Francisco cita frequentemente o poeta e escritor argentino Francisco Luis Bernárdez: "Tudo o que a árvore que floresce provém do que está enterrado". O objectivo era de reiterar a importância do diálogo entre os jovens e os seus avós, os mais velhos, sem o qual "a história não continua, a vida não continua". A transmissão de experiências entre gerações é a forma mais frutuosa de preservar o mundo não só do ódio mas também do desperdício. O pontífice não deixou de denunciar as muitas situações de desperdício, que só podem ser superadas através da proximidade e do conhecimento mútuo entre jovens e velhos.
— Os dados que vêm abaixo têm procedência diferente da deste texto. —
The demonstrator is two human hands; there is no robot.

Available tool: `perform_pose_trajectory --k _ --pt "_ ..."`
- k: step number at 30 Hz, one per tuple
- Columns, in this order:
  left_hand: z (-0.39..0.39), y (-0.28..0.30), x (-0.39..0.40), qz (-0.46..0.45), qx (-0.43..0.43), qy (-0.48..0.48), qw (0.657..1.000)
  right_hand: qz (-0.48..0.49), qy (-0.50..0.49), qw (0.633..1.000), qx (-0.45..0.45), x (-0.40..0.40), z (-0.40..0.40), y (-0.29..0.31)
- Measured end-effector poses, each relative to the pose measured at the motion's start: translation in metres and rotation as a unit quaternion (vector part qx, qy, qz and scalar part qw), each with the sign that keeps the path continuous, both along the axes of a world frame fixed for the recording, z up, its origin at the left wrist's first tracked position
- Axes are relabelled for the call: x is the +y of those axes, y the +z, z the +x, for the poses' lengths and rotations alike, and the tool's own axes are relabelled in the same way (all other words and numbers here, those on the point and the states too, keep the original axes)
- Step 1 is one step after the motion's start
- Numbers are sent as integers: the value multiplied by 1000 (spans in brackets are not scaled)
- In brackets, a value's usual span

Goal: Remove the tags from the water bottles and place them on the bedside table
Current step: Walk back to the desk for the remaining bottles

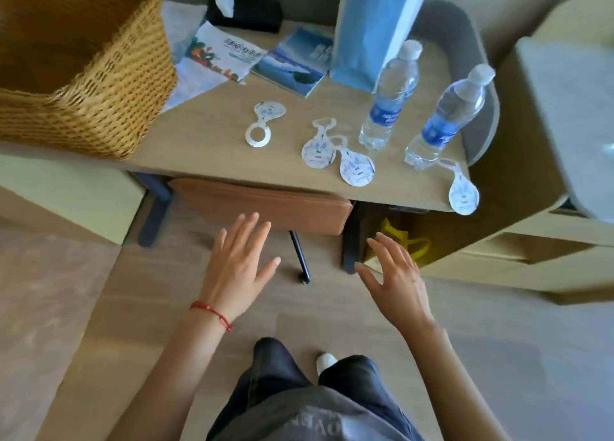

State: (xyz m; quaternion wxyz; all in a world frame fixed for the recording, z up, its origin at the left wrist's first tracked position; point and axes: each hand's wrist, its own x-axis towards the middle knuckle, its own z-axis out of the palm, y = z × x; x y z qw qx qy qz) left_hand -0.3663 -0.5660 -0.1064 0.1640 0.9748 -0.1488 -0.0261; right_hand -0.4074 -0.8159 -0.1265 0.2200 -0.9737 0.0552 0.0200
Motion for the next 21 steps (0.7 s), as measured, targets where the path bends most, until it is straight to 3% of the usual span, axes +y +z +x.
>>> perform_pose_trajectory --k 8,21 --pt "39 -1 -42 -4 6 -101 995 5 -113 993 -26 -29 -16 8" --pt "112 14 -137 -25 -24 -70 997 34 -108 989 -94 -126 74 16"
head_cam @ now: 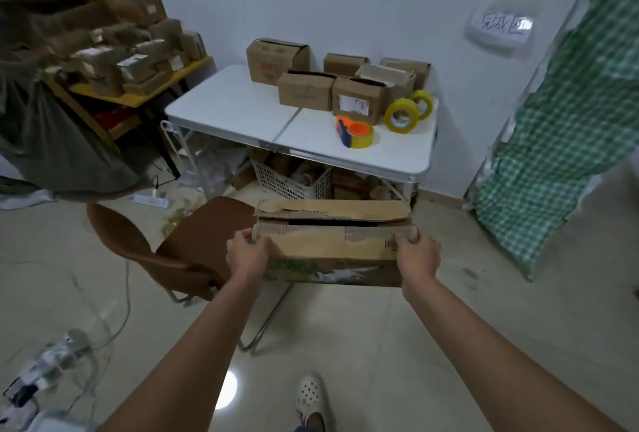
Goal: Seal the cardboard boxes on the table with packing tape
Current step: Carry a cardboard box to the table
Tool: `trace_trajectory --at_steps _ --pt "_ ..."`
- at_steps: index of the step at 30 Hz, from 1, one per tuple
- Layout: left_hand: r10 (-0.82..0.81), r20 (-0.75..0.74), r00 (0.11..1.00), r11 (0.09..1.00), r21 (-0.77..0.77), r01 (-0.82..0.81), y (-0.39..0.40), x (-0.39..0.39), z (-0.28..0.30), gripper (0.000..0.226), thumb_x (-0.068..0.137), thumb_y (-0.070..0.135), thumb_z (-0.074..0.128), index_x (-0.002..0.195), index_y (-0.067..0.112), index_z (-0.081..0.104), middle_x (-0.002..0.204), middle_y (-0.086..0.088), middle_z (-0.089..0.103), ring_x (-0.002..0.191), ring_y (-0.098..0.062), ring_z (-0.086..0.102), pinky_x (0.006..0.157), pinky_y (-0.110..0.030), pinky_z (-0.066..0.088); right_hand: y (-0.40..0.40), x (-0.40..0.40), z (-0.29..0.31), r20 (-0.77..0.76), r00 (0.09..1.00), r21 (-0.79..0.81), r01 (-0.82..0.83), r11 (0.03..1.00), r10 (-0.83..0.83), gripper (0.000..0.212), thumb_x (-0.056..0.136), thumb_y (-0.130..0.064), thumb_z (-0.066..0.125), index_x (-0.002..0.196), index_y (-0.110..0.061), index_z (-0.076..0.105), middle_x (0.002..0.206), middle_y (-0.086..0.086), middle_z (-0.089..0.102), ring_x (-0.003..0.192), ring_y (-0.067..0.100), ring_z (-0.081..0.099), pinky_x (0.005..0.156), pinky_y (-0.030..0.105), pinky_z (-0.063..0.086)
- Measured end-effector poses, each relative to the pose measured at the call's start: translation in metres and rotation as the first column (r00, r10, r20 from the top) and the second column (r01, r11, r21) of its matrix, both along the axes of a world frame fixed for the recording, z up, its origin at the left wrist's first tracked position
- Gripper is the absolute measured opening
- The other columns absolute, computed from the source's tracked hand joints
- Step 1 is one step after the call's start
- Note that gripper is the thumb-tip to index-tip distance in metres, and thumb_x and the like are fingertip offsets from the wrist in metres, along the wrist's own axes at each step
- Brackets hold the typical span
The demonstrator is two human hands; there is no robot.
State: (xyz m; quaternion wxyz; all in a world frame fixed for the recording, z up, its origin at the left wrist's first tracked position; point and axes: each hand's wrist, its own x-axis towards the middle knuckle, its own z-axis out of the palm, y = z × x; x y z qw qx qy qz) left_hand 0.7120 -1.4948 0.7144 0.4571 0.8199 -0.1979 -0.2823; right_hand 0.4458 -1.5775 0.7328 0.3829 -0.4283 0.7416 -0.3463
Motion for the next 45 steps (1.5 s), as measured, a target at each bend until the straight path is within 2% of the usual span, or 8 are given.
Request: trace_trajectory --at_steps 8,13,16,24,30,36,41,45 --pt "-0.046 -0.010 0.999 0.999 -0.021 0.046 -0.115 0.095 0.003 0.015 0.092 0.028 0.062 0.105 0.026 0.054 0.116 -0.001 0.042 0.113 -0.030 0.051 0.094 -0.051 0.052 -0.104 0.093 0.005 0.001 1.000 -0.044 0.025 0.999 -0.025 0.040 0.095 -0.028 0.058 0.133 -0.019 0.057 0.133 0.012 0.047 0.121 0.036 0.048 0.103 0.050 0.042" --pt "-0.030 -0.041 0.999 0.999 -0.024 0.029 -0.159 0.151 -0.008 0.014 0.085 0.038 0.064 0.095 0.033 0.056 0.119 -0.002 0.051 0.113 -0.032 0.054 0.089 -0.053 0.055 -0.161 0.144 -0.009 0.020 1.000 -0.056 -0.017 0.998 0.018 0.032 0.088 -0.034 0.057 0.119 -0.028 0.063 0.124 0.009 0.057 0.111 0.034 0.054 0.094 0.051 0.049" --pt "0.018 -0.044 0.999 1.000 -0.025 -0.019 -0.186 0.182 -0.012 0.010 0.085 0.038 0.063 0.090 0.038 0.055 0.120 -0.002 0.056 0.112 -0.029 0.056 0.091 -0.051 0.054 -0.194 0.176 -0.011 0.044 0.998 -0.038 -0.044 0.998 0.046 0.031 0.089 -0.034 0.056 0.119 -0.026 0.063 0.125 0.009 0.054 0.112 0.034 0.052 0.094 0.051 0.049" --pt "0.094 -0.025 0.995 0.995 -0.018 -0.094 -0.291 0.232 -0.013 0.020 0.097 0.024 0.060 0.116 0.019 0.054 0.118 -0.007 0.057 0.106 -0.026 0.057 0.091 -0.047 0.054 -0.314 0.237 -0.027 0.059 0.989 -0.003 -0.135 0.991 0.135 0.031 0.095 -0.025 0.057 0.125 -0.018 0.060 0.124 0.011 0.049 0.113 0.032 0.052 0.096 0.047 0.049" --pt "0.087 0.056 0.995 0.994 0.062 -0.090 -0.388 0.261 -0.007 0.034 0.098 0.019 0.060 0.128 0.007 0.055 0.123 -0.011 0.055 0.103 -0.022 0.051 0.084 -0.037 0.046 -0.407 0.263 -0.040 0.013 0.971 0.035 -0.241 0.970 0.240 0.034 0.093 -0.029 0.058 0.126 -0.022 0.059 0.127 0.008 0.052 0.114 0.033 0.051 0.098 0.046 0.046" --pt "0.094 0.045 0.995 0.993 0.066 -0.097 -0.451 0.290 0.001 0.038 0.096 0.026 0.062 0.131 0.013 0.055 0.127 -0.008 0.055 0.113 -0.028 0.055 0.095 -0.048 0.052 -0.459 0.286 -0.058 0.082 0.967 0.060 -0.245 0.968 0.240 0.033 0.092 -0.031 0.058 0.125 -0.029 0.057 0.124 0.006 0.056 0.110 0.031 0.055 0.094 0.053 0.050" --pt "0.089 0.074 0.993 0.993 0.075 -0.094 -0.494 0.307 0.008 0.036 0.093 0.026 0.064 0.127 0.015 0.057 0.123 -0.008 0.057 0.113 -0.030 0.055 0.093 -0.051 0.053 -0.487 0.299 -0.051 0.127 0.967 0.061 -0.231 0.971 0.222 0.035 0.092 -0.030 0.057 0.127 -0.026 0.057 0.123 0.007 0.054 0.111 0.032 0.055 0.095 0.053 0.050" --pt "0.047 0.088 0.995 0.993 0.108 -0.057 -0.528 0.316 0.006 0.037 0.091 0.032 0.061 0.126 0.021 0.056 0.122 -0.005 0.051 0.111 -0.033 0.052 0.085 -0.057 0.056 -0.517 0.306 -0.060 0.098 0.971 0.043 -0.222 0.974 0.217 0.043 0.089 -0.033 0.056 0.131 -0.023 0.052 0.132 0.007 0.048 0.117 0.033 0.053 0.096 0.054 0.049"
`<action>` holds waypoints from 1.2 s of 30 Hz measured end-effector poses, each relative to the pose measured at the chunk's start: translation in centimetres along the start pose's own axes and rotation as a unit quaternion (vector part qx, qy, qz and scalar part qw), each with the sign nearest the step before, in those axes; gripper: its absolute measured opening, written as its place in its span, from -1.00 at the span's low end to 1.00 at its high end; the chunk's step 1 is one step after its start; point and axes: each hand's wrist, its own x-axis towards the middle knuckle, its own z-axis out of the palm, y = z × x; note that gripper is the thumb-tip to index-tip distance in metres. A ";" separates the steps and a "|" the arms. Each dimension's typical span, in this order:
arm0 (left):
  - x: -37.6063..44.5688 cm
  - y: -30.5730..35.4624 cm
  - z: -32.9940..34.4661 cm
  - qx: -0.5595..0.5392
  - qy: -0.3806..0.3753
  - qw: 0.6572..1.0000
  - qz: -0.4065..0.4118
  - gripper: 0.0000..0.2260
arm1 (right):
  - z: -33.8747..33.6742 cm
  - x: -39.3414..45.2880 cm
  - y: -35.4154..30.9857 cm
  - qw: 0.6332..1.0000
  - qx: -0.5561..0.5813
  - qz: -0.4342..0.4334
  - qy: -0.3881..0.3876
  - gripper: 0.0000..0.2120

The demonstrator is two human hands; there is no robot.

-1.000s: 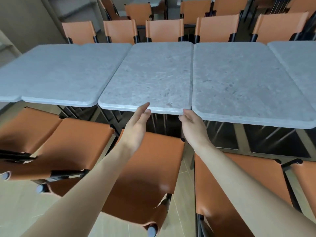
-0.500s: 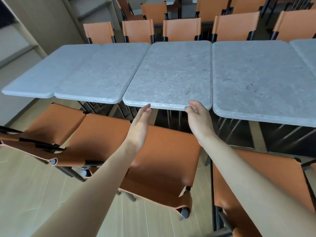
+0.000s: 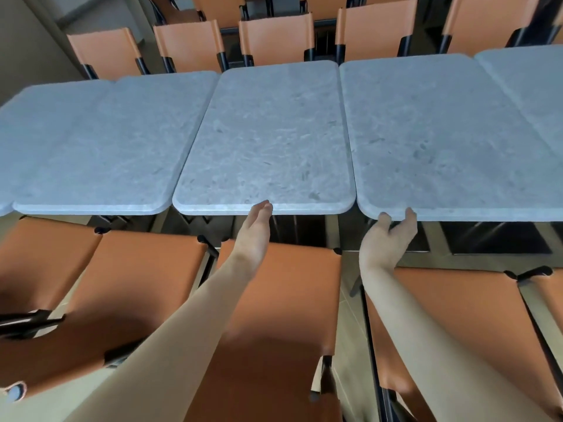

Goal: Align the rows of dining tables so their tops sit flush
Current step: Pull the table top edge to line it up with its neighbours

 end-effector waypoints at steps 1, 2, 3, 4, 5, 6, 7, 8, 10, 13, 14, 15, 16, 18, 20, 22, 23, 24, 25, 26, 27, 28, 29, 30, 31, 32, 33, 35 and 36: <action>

A este respeito, a ideia de estabelecer um Dia Mundial dos Avós, a ter lugar no quarto domingo de Julho a partir de 2021, é significativa.

Mulheres

Outro desafio é o empenho das mulheres na Igreja. Não tanto como uma iniciativa para justificar anos de aparente marginalização ou para satisfazer exigências mais ou menos insistentes. O Papa está consciente de que a contribuição das mulheres é fundamental e é um enriquecimento que também deve ser tornado estável. Há muitos exemplos de abertura, certamente para nos encorajar a considerar esta questão como irreversível. Entre eles está o de permitir o acesso das mulheres aos ministérios de Lector e Acolyte, na medida em que são mulheres leigas e baptizadas. Ou a nomeação de mulheres ou religiosas para altos cargos na Cúria Romana. Significativa é a nomeação da primeira "mãe sinodal", a Irmã Nathalie Becquart, que será vista a trabalhar na Assembleia de 2023. Também significativo é o facto de as funcionárias do Vaticano terem sido autorizadas a acompanhar as audiências gerais de quarta-feira, que até agora eram uma prerrogativa absoluta dos monsenhores da Cúria.

Bem-vindo

Esta "revisão" das apostas não estaria completa sem uma referência ao tema da hospitalidade, uma abordagem que é simbolicamente muito evidente no caso dos migrantes e refugiados, mas que exprime substancialmente uma atitude e um dinamismo que, segundo o Papa Francisco, também deve ser dirigido a todas as situações de marginalização e sofrimento, as chamadas "últimas" que a sociedade descarta e afasta. Também aqui há uma referência óbvia ao início do seu pontificado, em particular a uma das primeiras meditações da manhã na capela da Casa Santa Marta dedicada precisamente à hospitalidade cristã.

Cristo

Estes são os nove compromissos, que recordam simbolicamente os nove anos do pontificado, mas há um que os engloba a todos, e que tem a ver com Cristo. Basta percorrê-los para identificar em cada um deles a única raiz que faz valer a pena pô-los em movimento: somos irmãos em Cristo, filhos do mesmo Pai; a misericórdia que devemos aprender e transmitir foi-nos mostrada por Jesus até ao sacrifício extremo da Cruz; sem o nosso olhar fixo no Filho de Deus é impossível cuidar dos outros e da criação; ainda menos é possível experimentar e difundir ternura e alegria. Sem uma relação viva com Cristo, esqueceríamos os descartes das periferias geográficas e existenciais e não saberíamos como oferecer aos jovens a única razão pela qual vale a pena lutar neste mundo. Em virtude do baptismo compreendemos como é fundamental o papel da mulher para a missão evangelizadora e como o acolhimento é a principal característica de qualquer pessoa que professa ser um verdadeiro cristão.

Felicidades, portanto, ao Papa Francisco, a toda a Igreja, e que estes processos se consolidem como a face viva de Cristo no mundo.